Ghazala Khan Hits Back At Donald Trump: "I Don't Think He Knows the Meaning of Sacrifice"

Impact

The parents of Humayun Khan, a 27-year-old Pakistani-American U.S. Army captain who died in Iraq in 2004 when a suicide bomber detonated a car bomb outside his compound, has responded to Republican nominee Donald Trump's mockery of their recent address at the Democratic National Convention.

After father Khizr Khan gave a speech discussing the sacrifice their family gave for the U.S. and rebuking Trump as having sacrificed nothing for the country, Trump responded by attacking his wife, Ghazala Khan, who stood by her husband during the speech.

"If you look at his wife, she was standing there," Trump told ABC News' George Stephanopoulos, apparently suggesting that Khan was being oppressed by the Islamic faith. "She had nothing to say. She probably, maybe she wasn't allowed to have anything to say. You tell me."

In a statement released Sunday, both parents fired back at the real-estate billionaire.

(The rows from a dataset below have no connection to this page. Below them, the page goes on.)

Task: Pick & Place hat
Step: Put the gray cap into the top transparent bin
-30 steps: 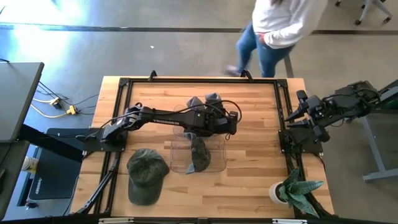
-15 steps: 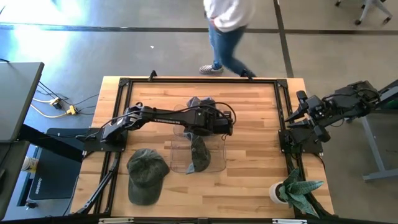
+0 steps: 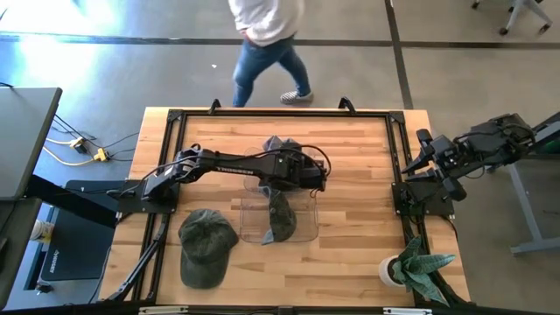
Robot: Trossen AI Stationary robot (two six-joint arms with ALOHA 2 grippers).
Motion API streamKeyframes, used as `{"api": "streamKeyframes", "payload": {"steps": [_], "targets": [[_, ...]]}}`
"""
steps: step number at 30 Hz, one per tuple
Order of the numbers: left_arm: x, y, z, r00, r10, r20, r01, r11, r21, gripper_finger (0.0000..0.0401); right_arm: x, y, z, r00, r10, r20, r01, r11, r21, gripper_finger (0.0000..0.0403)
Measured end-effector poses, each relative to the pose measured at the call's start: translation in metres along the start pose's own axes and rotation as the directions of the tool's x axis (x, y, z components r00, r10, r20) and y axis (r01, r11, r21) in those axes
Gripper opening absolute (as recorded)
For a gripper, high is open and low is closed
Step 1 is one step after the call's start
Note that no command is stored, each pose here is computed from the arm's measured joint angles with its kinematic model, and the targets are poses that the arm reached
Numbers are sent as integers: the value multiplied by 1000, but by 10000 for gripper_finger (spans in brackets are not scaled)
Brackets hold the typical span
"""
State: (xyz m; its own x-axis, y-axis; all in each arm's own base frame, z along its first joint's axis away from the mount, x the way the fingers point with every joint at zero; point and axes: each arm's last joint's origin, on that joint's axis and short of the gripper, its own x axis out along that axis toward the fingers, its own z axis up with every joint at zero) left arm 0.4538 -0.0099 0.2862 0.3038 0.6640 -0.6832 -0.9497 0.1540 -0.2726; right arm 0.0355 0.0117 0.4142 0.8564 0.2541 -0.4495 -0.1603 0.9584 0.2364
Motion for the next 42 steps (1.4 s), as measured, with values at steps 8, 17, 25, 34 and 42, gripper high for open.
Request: {"api": "streamKeyframes", "payload": {"steps": [8, 17, 25, 34, 42], "targets": [[-27, 20, 19, 990, 46, -135, -39, 998, 53, 226, 0, 0, 0, 1000, 0, 0, 0, 1000, -4, 97], [-58, 34, 45, 989, 15, -146, -8, 999, 47, 201, 0, 0, 0, 1000, 0, 0, 0, 1000, -7, 97], [-67, 12, 55, 960, -242, -143, 244, 970, -3, 141, 0, 0, 0, 1000, -15, 5, 15, 1000, -21, 97], [-20, -8, 18, 941, -204, -270, 245, 961, 128, 35, 0, 0, 1, 1000, -12, 12, 12, 1000, -12, 97], [-8, -1, 4, 948, -80, -308, 139, 975, 174, 9, 0, 0, 1, 1000, -12, 12, 12, 1000, 0, 97]]}}
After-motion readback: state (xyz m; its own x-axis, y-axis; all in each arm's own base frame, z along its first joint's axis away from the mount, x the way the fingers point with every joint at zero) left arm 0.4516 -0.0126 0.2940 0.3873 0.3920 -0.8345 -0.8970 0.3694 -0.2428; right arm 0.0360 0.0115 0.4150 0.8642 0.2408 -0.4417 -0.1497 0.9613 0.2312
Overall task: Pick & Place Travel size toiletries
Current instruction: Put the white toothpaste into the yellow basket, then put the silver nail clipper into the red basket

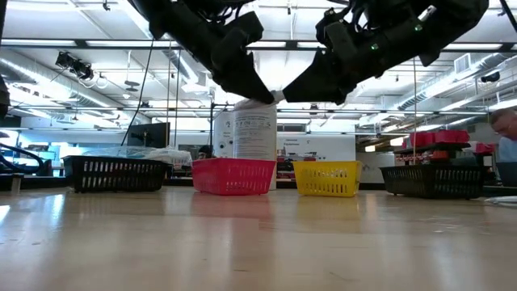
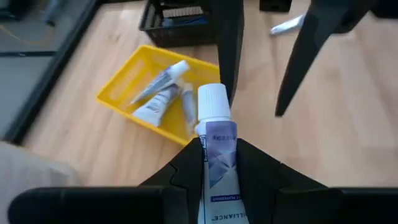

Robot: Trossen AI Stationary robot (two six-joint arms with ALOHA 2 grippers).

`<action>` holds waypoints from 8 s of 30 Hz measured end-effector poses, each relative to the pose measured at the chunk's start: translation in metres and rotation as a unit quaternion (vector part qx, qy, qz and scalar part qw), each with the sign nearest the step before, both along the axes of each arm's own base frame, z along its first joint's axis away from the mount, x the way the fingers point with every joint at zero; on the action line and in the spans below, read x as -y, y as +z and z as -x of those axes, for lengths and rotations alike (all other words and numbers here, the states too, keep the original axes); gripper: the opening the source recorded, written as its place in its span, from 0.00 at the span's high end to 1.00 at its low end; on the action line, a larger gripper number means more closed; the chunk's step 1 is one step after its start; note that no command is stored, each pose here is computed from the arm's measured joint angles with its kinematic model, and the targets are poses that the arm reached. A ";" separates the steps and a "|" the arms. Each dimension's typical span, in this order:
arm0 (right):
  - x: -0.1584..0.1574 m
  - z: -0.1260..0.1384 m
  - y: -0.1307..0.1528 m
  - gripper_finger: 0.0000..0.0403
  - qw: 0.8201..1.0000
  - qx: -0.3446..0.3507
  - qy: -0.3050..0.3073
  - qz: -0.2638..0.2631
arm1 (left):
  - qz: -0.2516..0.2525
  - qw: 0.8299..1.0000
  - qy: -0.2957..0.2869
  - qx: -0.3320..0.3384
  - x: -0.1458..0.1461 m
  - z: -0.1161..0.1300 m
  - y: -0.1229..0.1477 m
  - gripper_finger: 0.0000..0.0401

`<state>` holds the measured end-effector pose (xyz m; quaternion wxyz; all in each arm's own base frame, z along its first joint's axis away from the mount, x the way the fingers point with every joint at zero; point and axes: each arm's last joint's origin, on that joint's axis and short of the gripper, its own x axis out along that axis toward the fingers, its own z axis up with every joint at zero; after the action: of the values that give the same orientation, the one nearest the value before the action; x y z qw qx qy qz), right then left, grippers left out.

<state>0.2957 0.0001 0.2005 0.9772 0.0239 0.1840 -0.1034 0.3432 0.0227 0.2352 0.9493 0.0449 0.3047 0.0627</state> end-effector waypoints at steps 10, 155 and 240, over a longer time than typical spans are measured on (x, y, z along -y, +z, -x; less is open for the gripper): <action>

"I don't think he knows the meaning of the sacrifice, the meaning of the word," Ghazala Khan says in the statement. "Because when I was standing there, all America felt my pain without saying a single word ... I don't know what he missed there. Please, Mr. Trump, feel that pain and you will be better with understanding me."

"Running for president is not an entitlement to disrespect Gold Star families and [a] Gold Star mother, not realizing her pain," an angry Khizr Khan adds. "Shame on him. Shame on his family. He's not worthy of our comments. He has no decency. He is void of decency. He has a dark heart."

"I think my faith, Islam, has given us a strength," Ghazala Khan finishes the statement. "All the woman and men are equal in god's eyes ... I'm so sorry about that, that he does not have any idea what the Islam is."

In a separate op-ed in the Washington Post, Ghazala Khan wrote "I cannot walk into a room with pictures of Humayun. For all these years, I haven't been able to clean the closet where his things are — I had to ask my daughter-in-law to do it ... Donald Trump said that maybe I wasn't allowed to say anything. That is not true. My husband asked me if I wanted to speak, but I told him I could not."

Numerous other high-profile political figures have come out to condemn Trump's statements, including former president Bill Clinton and Republican Ohio Gov. John Kasich.